Hi :wave: and thanks for your question on the submission. Since the shape of your results matches the submission file you should be good at that level. Can you double check that your TensorDataset is a float32 dtype which is the datatype of the sample submission. For example:

assert data1.tensors[0].dtype == torch.float32
assert data2.tensors[0].dtype == torch.float32

should both pass the assertion. Make sure it is not a torch.float64 or any other data types.

Hi @discourse-admin ,

thank you very much for organizing this challenge !
I have a few questions that I hope you can help me with, to avoid infringing any rules:

1) would it be possible to have a reference equation for calculating the diversity metrics ?
2) would it be okay to have a model generate 100/200 samples and select in a ‘post-processing’ stage the 30 that would maximize the diversity metrics ?
3) would it be possible to encode, inside the NN, the information on the properties that x0/x1 must have (for example by fitting the network to just predict slopes and biases and using a final, non-trainable layer, to transform those 4 coefficients into 2 straight lines of 50 samples) ?
4) would it be possible to use the y0/y1 analytical functions inside the neural network, or they should be treated as observations without available analytical formula ?
5) can we build an algorithm based on more than 1 NN or other ML strategies (also in recursive ways), or should we stick to only a final NN that takes some input ?
6) can we generate additional samples ?

Thank you in advance !
Best regards,
Leonardo

Hi @discourse-admin , I am having the same issue.

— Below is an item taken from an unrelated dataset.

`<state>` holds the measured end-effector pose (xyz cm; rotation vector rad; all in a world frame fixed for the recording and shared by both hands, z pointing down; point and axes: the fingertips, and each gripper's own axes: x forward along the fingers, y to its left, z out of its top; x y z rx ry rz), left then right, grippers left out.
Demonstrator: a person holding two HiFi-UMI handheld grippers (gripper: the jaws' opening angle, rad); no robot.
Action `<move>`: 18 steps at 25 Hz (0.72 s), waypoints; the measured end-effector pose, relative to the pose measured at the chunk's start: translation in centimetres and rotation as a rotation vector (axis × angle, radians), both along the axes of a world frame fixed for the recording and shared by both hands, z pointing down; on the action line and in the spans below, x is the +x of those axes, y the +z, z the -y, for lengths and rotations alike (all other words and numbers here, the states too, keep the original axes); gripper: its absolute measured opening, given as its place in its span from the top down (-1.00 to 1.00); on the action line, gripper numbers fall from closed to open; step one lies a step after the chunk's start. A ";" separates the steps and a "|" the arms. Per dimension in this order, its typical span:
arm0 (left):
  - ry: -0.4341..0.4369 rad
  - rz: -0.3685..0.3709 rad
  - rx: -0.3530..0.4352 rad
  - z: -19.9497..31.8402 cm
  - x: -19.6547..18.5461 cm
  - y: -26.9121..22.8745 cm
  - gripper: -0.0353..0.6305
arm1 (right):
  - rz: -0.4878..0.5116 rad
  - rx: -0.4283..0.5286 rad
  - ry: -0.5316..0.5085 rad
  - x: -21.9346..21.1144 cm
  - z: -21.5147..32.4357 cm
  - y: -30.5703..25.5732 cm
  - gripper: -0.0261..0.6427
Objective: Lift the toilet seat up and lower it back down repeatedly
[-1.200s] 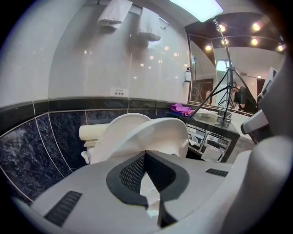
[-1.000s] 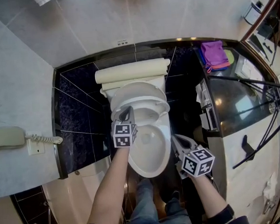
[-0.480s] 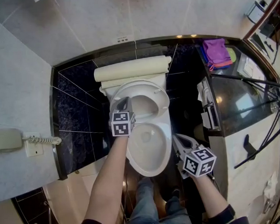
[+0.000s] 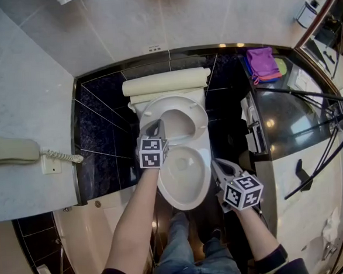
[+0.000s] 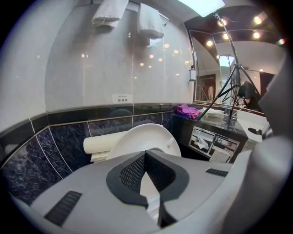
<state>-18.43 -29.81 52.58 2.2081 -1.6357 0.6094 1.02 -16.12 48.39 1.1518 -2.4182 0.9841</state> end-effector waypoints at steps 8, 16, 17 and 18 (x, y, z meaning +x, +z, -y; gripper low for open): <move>-0.025 0.021 0.028 -11.8 1.3 -8.6 0.92 | -0.050 0.097 -0.099 0.8 -4.6 -5.1 0.87; -0.065 0.029 0.130 -23.2 2.5 -16.8 0.92 | -0.136 0.208 -0.163 3.9 -8.6 -10.8 0.88; -0.072 0.027 0.142 -24.6 2.6 -17.8 0.92 | -0.145 0.219 -0.164 4.3 -9.1 -11.3 0.88; -0.080 0.021 0.152 -25.9 2.7 -18.7 0.92 | -0.157 0.227 -0.166 4.8 -9.7 -11.7 0.87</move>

Modifying @nghiaphamtrung2709 's code

def compare_tensor_datasets_by_size(data1, data2):

    if len(data1) != len(data2):
        return False, "Different number of samples"
    for i in range(len(data1)):
        sample1 = data1[i]
        sample2 = data2[i]

        assert sample1.dtype == torch.float32
        assert sample2.dtype == torch.float32
    
        for j, (tensor1, tensor2) in enumerate(zip(sample1, sample2)):
            if tensor1.size() != tensor2.size():
                return False, f"Different tensor sizes at sample {i}, tensor {j}"
    return True, ""

result, message = compare_tensor_datasets_by_size(x_outputs, y_outputs)
if result:
    print("The datasets have the same tensor sizes.")
else:
    print(f"The datasets have different tensor sizes: {message}")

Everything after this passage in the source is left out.